Midad Real Estate
- Native name: مداد العقارية
- Company type: Private company
- Industry: Real estate development
- Founded: 2005
- Headquarters: Riyadh, Saudi Arabia
- Key people: Abdulelah bin Mohammed Al Aiban (President)
- Website: midad.com.sa

= Midad Real Estate =

Saudi Arabian private real estate development company

Midad Real Estate (Arabic: مداد العقارية) is a Saudi Arabian real estate development company headquartered in Riyadh, Saudi Arabia. The company operates in the real estate development sector, focusing on large-scale hospitality and mixed-use projects.

==History==
In November 2022, Midad Real Estate and Four Seasons Hotels and Resorts entered into an agreement to develop the Four Seasons Hotel and Private Residences Jeddah at the Corniche, a new-build development on the New Jeddah Corniche overlooking the Red Sea, located near the historic area of Al-Balad and the Jeddah Corniche Circuit.

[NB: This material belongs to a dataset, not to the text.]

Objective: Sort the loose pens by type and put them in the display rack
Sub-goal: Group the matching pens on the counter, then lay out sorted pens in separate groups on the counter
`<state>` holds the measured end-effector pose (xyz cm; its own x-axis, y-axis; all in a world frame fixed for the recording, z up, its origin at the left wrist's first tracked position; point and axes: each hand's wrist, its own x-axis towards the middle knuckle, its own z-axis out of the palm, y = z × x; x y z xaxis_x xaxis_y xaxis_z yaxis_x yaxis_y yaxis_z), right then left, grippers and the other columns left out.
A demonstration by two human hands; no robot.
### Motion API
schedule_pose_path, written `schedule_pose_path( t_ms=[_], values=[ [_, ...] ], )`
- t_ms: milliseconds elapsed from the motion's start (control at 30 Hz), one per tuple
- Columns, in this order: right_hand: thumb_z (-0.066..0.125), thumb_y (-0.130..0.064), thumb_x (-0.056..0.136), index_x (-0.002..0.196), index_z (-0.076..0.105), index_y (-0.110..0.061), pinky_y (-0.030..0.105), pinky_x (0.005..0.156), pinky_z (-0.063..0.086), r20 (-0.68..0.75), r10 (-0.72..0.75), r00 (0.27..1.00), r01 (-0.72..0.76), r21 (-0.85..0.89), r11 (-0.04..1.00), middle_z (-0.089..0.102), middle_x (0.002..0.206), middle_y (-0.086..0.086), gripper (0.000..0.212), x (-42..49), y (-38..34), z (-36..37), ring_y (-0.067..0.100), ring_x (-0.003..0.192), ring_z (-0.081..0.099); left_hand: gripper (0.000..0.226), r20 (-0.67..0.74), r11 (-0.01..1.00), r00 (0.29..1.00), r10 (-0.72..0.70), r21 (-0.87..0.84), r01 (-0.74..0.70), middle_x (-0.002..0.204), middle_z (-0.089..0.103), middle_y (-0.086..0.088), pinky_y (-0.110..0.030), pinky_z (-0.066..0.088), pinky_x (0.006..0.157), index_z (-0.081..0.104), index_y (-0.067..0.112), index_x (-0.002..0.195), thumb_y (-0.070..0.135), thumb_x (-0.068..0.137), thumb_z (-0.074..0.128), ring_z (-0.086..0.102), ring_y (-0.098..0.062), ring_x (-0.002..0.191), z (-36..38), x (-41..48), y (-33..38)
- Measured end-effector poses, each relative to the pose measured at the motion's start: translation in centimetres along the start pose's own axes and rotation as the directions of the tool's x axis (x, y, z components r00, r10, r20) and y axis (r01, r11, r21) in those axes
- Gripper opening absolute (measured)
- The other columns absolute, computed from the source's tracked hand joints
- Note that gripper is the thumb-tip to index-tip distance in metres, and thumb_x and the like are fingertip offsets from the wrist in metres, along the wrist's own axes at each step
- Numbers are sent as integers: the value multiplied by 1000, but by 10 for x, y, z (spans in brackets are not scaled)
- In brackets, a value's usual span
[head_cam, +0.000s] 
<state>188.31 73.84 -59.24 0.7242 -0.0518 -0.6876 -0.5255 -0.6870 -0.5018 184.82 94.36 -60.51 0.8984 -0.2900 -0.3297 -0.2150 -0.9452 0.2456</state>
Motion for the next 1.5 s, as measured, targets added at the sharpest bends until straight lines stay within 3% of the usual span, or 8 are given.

In November 2025, during the TOURISE Global Summit in Riyadh, Midad Real Estate announced a joint venture with Jeddah Central Development Company (JCDC), a subsidiary of the Public Investment Fund and Kerzner International, owner of the Atlantis and One&Only brands to develop Atlantis and One&Only in Jeddah Central. The total of the properties' value exceeds $2.03 billion, with Midad Real Estate serving as the developer for both properties, which will be situated within the Jeddah Central waterfront masterplan on the Red Sea coast. The two developments represent the first presence of both brands in Saudi Arabia.

In January 2026, Midad Real Estate and Diriyah Company, a developer owned by Saudi Arabia's Public Investment Fund signed a joint development agreement for the Four Seasons Hotel and Private Residences Diriyah. The total value of the development is estimated at $827 million, including land acquisition and construction costs.